Engineering complex biologics for the two hardest neighborhoods in medicine: the failing heart and the solid tumor.
Above: the company mark, photographed in the only light a 40-person biotech can afford - the glow of a clinical readout at 6 a.m.
In a building off West Watkins Mill Road in Gaithersburg, a team of about forty people is running three clinical trials at once. One asks whether a failing heart can be coaxed into rebuilding itself. The other two ask whether a tumor can be talked into giving itself up.
This is Salubris Biotherapeutics. It does not make pills that slow a decline. It is chasing biologics - engineered proteins and antibodies - aimed at changing the trajectory of the disease itself. That is a harder thing to do, which is rather the point. Easy targets already have crowds standing on them.
There is a growth factor called neuregulin-1, NRG-1, that the body uses to keep heart muscle healthy. Give it to a failing heart and good things start to happen. Give it for long and bad things start to happen too. For years that trade-off kept a genuinely promising idea parked in the lab.
The reason turned out to be wiring. NRG-1 talks to two different receptors. One of them, ErbB4, appears responsible for the regenerative effects in the heart. The other, ErbB3, appears responsible for the side effects nobody wants. Plain NRG-1 hits both. So the helpful signal always arrived with the unwelcome one attached.
Cancer posed a different version of the same puzzle: how do you point a toxic payload at a tumor without poisoning everything else? The answer there is finding an address that exists on cancer cells and almost nowhere else.
Salubris Biotherapeutics was founded in 2016 by John Li, a drug-discovery veteran with over fifteen years across cancer, cardiovascular, respiratory and autoimmune biology, who served as its founding president and CEO. Sam Murphy - a Penn-trained cell and molecular biologist who later took the chief-executive seat - co-built the company after conversations with the leadership of China's Shenzhen Salubris Pharmaceuticals.
The structure is the tell. SalubrisBio was set up as the US science arm of Shenzhen Salubris, and it has run largely on its parent's money rather than the usual venture syndicate. No board of a dozen investors to please. One backer, one mandate: build first-in-class biologics in cardiology and oncology, the areas most teams avoid precisely because they are so hard.
Every program here runs on the same instinct - turn on the signal you want, leave the one you don't. JK07 does it with an antibody-fusion design that blocks ErbB3 while delivering the NRG-1 fragment to ErbB4. JK06 does it by finding a target that healthy adults barely express. The thread is selectivity, all the way down.
An antibody-fusion protein pairing a human IgG1 antibody with an NRG-1 fragment. It blocks the troublesome ErbB3 pathway and selectively stimulates regenerative ErbB4 - aiming to restore, not just slow, cardiac function. In the RENEU-HF Phase 2 study.
An IL-15 / CTLA-4 antibody-fusion that wakes up natural-killer cells inside the tumor and reverses immunosuppression. Being explored alongside the PD-1 inhibitor pembrolizumab.
A first-in-class biparatopic antibody-drug conjugate targeting 5T4, an oncofetal protein found across many solid tumors but rare in healthy tissue. Picomolar affinity, enhanced internalization, MMAE payload.

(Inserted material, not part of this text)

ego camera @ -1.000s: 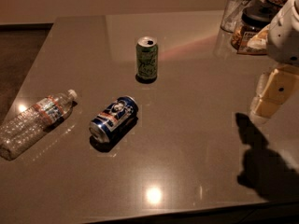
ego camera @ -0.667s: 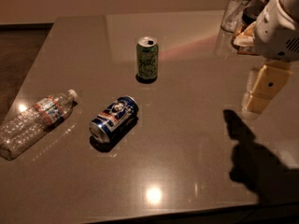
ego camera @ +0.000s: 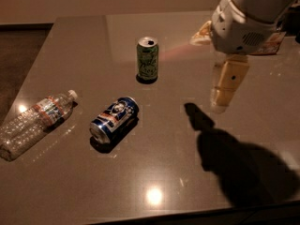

Skepticism is the correct posture for any clinical-stage biotech - most molecules fail, and honest people say so. What Salubris can point to is movement: trials that opened, patients who enrolled, and early signals worth presenting at the field's biggest meetings.
Partnerships round out the picture: the JK08 oncology program is being studied in combination with pembrolizumab, the widely used PD-1 inhibitor - a sign that Salubris is willing to plug its biology into the established standard of care rather than insist on going it alone.
"Salubris" is Latin for healthful. The company states its purpose plainly: to develop transformative therapeutic molecules that deliver clinically meaningful improvements in disease burden and quality of life for patients with significant unmet medical needs.
Developing innovative and transformative therapeutic molecules to provide clinically meaningful improvements in disease burden and quality of life for patients with significant unmet medical needs.
- Salubris Biotherapeutics, company missionHeart failure is a disease of slow loss, and most therapies are built to slow that loss a little more. A drug that helps the heart rebuild - if JK07 proves out across the full RENEU-HF readout - would be a different category of thing. The same logic holds for a clean-targeting ADC in tumors that currently have few options.
None of this is guaranteed. Phase 2 is where promising ideas often go to disappoint. But that is exactly the wager Salubris signed up for in 2016: pick the hard problems, engineer for selectivity, and let the data decide.
The team is still about forty people. The parent still writes the checks. And the question on the screen is the same one it has always been - can you turn on the good signal and leave the bad one off? They have spent a decade building three different answers. Soon the trials will say whether they were right.